- YOUR ASSIGNMENT: Exclude all pictures, then write out exactly the lines below from the first one through the line with "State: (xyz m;".

Excerpts from a dataset:
Start of Block
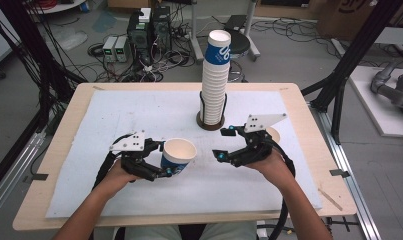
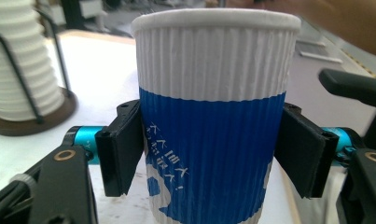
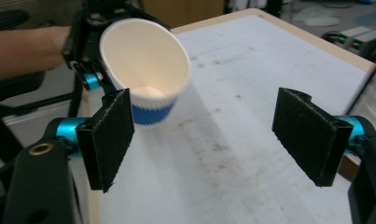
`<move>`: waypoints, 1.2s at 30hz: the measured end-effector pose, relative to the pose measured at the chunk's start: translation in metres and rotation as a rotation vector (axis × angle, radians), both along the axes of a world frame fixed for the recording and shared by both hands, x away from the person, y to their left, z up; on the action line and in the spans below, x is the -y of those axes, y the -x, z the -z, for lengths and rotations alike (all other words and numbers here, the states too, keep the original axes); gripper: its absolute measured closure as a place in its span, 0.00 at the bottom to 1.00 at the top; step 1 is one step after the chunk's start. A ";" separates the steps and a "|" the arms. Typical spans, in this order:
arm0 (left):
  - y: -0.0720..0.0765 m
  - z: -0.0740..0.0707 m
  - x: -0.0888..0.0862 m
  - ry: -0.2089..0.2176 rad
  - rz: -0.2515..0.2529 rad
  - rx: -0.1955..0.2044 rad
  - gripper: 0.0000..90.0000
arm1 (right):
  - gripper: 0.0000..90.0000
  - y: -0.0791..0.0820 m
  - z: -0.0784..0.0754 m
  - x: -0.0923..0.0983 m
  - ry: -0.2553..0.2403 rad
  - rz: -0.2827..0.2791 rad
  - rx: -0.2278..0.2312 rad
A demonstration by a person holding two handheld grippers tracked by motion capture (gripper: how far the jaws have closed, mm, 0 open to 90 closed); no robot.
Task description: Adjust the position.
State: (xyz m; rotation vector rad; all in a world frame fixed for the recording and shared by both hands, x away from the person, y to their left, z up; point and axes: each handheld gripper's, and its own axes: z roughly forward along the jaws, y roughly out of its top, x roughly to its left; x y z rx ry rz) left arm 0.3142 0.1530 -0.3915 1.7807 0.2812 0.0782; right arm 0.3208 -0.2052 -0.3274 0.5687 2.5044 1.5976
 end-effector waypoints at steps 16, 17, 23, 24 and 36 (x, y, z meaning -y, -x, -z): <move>0.000 0.010 -0.015 0.075 -0.101 0.058 0.32 | 0.24 0.010 0.029 0.034 -0.056 0.187 0.114; -0.001 0.010 -0.016 0.078 -0.105 0.063 0.32 | 0.24 0.010 0.031 0.036 -0.056 0.198 0.126; -0.001 0.011 -0.022 0.108 -0.141 0.077 0.32 | 0.24 0.016 0.040 0.054 -0.066 0.263 0.136; -0.001 0.011 -0.023 0.117 -0.148 0.082 0.32 | 0.24 0.017 0.041 0.056 -0.066 0.271 0.139; 0.000 0.015 -0.032 0.157 -0.198 0.099 0.32 | 0.24 0.020 0.047 0.076 -0.068 0.350 0.142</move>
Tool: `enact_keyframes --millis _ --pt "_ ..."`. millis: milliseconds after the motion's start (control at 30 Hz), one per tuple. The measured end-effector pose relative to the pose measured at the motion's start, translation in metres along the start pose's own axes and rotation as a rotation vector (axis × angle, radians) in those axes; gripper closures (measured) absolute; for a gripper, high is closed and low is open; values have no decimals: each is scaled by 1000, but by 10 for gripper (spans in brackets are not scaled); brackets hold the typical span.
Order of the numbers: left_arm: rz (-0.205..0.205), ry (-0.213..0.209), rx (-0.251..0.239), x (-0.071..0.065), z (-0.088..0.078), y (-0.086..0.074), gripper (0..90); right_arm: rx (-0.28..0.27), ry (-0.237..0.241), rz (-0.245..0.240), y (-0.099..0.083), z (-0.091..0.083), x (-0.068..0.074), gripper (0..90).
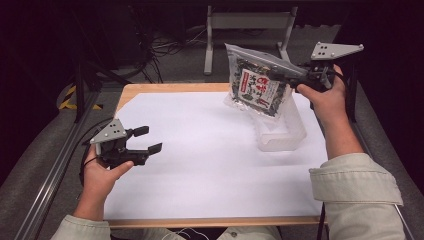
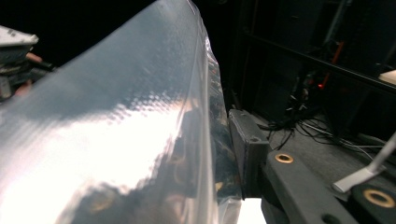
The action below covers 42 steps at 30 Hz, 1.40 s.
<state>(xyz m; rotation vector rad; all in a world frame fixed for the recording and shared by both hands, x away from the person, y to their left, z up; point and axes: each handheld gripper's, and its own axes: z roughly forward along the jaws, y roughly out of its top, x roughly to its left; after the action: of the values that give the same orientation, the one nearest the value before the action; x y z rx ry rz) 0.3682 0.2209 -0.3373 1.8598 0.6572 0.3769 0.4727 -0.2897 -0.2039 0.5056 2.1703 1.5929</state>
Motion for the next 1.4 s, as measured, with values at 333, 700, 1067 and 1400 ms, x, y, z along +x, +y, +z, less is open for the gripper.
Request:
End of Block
- RESPONSE TO THE TASK:
`<move>`: waypoints, 1.2s at 30hz: the measured end-effector pose, relative to the pose measured at the chunk's start: translation in metres and rotation as a rotation vector (axis × angle, radians), both along the axes of a world frame fixed for the recording and shared by both hands, x away from the person, y to their left, z up; on the action line and in the spans below, x is the -y of those axes, y the -x, z the -z, for lengths and rotations alike (all other words and numbers here, the states too, keep the original axes); gripper: its absolute measured closure as a place in its span, 0.00 at the bottom to 1.00 at the top; step 1 is one step after the chunk's start. A ";" separates the steps and a "|" the arms. Typical spans, in this order:
arm0 (left):
  - y: -0.0720..0.0765 m
  - z: -0.0740..0.0707 m
  - x: -0.0888..0.0862 m
  - ry: -0.2089..0.2176 rad
  - rz: -0.2515..0.2529 rad
  - rx: -0.1955..0.2044 rad
  - gripper: 0.0000..90.0000
arm1 (right):
  - gripper: 0.0000..90.0000
  - y: -0.0791..0.0820 m
  - z: -0.0784..0.0754 m
  - x: -0.0923..0.0983 m
  - ry: -0.2553..0.2403 rad
  - rz: -0.2827..0.2791 rad
  - rx: -0.2278..0.2312 rad
A demonstration by a person holding two handheld grippers tracked by motion capture (gripper: how far the jaws have closed, mm, 0 open to 90 closed); no robot.
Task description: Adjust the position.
State: (xyz m; rotation vector rad; all in a world frame fixed for the recording and shared by both hands, x away from the person, y to their left, z up; point and axes: each handheld gripper's, and its own axes: z roughly forward along the jaws, y roughly out of its top, x roughly to its left; x y z rx ry rz) left arm 0.3142 0.1530 -0.3915 1.7807 0.2812 0.0782; right arm 0.3208 -0.2052 -0.3274 0.5687 2.5044 1.5976

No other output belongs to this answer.